**WHAT TO DO:** All of the data below needs to be set down again, exactly as shown.

**Records drawn from a dataset:**
**********

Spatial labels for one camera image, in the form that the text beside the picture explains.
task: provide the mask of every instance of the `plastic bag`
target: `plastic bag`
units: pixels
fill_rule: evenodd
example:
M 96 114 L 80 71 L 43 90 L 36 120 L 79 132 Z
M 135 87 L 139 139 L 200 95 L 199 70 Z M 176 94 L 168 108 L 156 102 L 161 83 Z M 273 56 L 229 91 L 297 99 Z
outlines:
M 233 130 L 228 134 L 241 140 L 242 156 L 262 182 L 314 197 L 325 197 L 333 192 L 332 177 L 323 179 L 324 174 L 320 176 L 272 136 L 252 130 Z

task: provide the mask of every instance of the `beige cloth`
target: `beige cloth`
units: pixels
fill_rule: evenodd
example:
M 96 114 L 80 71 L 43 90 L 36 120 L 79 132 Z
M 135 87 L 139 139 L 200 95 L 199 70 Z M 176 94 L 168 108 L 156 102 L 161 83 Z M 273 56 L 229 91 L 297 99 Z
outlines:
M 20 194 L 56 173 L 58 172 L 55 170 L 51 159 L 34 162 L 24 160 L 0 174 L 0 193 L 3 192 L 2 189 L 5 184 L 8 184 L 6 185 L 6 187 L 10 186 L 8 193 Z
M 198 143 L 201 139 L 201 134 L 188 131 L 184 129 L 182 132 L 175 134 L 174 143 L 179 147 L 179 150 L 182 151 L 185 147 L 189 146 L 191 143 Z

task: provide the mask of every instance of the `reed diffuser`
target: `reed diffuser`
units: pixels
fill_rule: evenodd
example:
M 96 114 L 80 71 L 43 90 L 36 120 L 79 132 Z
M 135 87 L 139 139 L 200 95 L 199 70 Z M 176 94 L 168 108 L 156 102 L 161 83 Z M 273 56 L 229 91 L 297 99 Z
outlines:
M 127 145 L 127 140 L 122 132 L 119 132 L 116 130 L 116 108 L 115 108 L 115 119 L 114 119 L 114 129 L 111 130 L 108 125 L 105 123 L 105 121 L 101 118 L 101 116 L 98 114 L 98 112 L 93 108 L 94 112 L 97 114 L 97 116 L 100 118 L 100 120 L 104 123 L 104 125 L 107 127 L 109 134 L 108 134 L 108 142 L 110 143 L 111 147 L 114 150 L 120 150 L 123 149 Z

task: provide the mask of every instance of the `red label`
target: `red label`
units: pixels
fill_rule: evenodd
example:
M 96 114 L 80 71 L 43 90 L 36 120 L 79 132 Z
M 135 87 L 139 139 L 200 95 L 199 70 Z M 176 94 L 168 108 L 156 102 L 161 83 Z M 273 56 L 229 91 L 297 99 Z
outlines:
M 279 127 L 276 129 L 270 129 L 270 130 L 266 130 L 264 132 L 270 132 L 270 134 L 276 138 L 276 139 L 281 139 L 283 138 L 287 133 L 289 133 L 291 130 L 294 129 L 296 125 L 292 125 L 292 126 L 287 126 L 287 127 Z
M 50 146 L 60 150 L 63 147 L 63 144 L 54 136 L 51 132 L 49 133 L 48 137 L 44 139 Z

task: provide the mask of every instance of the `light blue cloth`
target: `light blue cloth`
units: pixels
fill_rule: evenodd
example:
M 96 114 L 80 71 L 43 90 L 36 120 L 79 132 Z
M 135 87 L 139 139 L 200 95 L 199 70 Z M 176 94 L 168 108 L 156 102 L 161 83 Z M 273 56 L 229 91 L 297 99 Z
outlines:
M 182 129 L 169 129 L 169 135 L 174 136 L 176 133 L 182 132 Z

**********

**COMPLETED TASK:**
Spatial labels for one camera image, in the form that the text beside the picture explains.
task: provide the mask of every instance of the `plastic bag`
target: `plastic bag`
units: pixels
fill_rule: evenodd
example:
M 96 114 L 80 71 L 43 90 L 36 120 L 79 132 Z
M 135 87 L 139 139 L 200 95 L 199 70 Z M 176 94 L 168 108 L 156 102 L 161 83 Z M 273 56 L 229 91 L 297 99 Z
outlines:
M 233 130 L 228 134 L 241 140 L 242 156 L 262 182 L 314 197 L 325 197 L 333 192 L 332 177 L 323 179 L 324 174 L 320 176 L 272 136 L 252 130 Z

task: provide the mask of every instance of the `beige cloth`
target: `beige cloth`
units: pixels
fill_rule: evenodd
example:
M 96 114 L 80 71 L 43 90 L 36 120 L 79 132 Z
M 135 87 L 139 139 L 200 95 L 199 70 Z M 176 94 L 168 108 L 156 102 L 161 83 Z M 273 56 L 229 91 L 297 99 Z
outlines:
M 20 194 L 56 173 L 58 172 L 55 170 L 51 159 L 34 162 L 24 160 L 0 174 L 0 193 L 3 192 L 2 189 L 5 184 L 8 184 L 6 185 L 6 187 L 10 186 L 8 193 Z
M 198 143 L 201 139 L 201 134 L 188 131 L 184 129 L 182 132 L 175 134 L 174 143 L 179 147 L 179 150 L 182 151 L 185 147 L 189 146 L 191 143 Z

task: provide the mask of every instance of the `reed diffuser`
target: `reed diffuser`
units: pixels
fill_rule: evenodd
example:
M 96 114 L 80 71 L 43 90 L 36 120 L 79 132 Z
M 135 87 L 139 139 L 200 95 L 199 70 Z M 176 94 L 168 108 L 156 102 L 161 83 Z M 273 56 L 229 91 L 297 99 Z
outlines:
M 127 145 L 127 140 L 122 132 L 119 132 L 116 130 L 116 108 L 115 108 L 115 119 L 114 119 L 114 129 L 111 130 L 108 125 L 105 123 L 105 121 L 101 118 L 101 116 L 98 114 L 98 112 L 93 108 L 94 112 L 97 114 L 97 116 L 100 118 L 100 120 L 104 123 L 104 125 L 107 127 L 109 134 L 108 134 L 108 142 L 110 143 L 111 147 L 114 150 L 120 150 L 123 149 Z

task: provide the mask of every instance of the `red label`
target: `red label`
units: pixels
fill_rule: evenodd
example:
M 96 114 L 80 71 L 43 90 L 36 120 L 79 132 Z
M 135 87 L 139 139 L 200 95 L 199 70 Z M 176 94 L 168 108 L 156 102 L 161 83 Z M 273 56 L 229 91 L 297 99 Z
outlines:
M 279 127 L 276 129 L 270 129 L 270 130 L 266 130 L 264 132 L 270 132 L 270 134 L 276 138 L 276 139 L 281 139 L 283 138 L 287 133 L 289 133 L 291 130 L 294 129 L 296 125 L 292 125 L 292 126 L 287 126 L 287 127 Z
M 50 146 L 60 150 L 63 147 L 63 144 L 54 136 L 51 132 L 49 133 L 48 137 L 44 139 Z

task: provide the mask of every instance of the `light blue cloth`
target: `light blue cloth`
units: pixels
fill_rule: evenodd
example:
M 96 114 L 80 71 L 43 90 L 36 120 L 79 132 Z
M 135 87 L 139 139 L 200 95 L 199 70 Z M 176 94 L 168 108 L 156 102 L 161 83 Z M 273 56 L 229 91 L 297 99 Z
outlines:
M 182 129 L 169 129 L 169 135 L 174 136 L 176 133 L 182 132 Z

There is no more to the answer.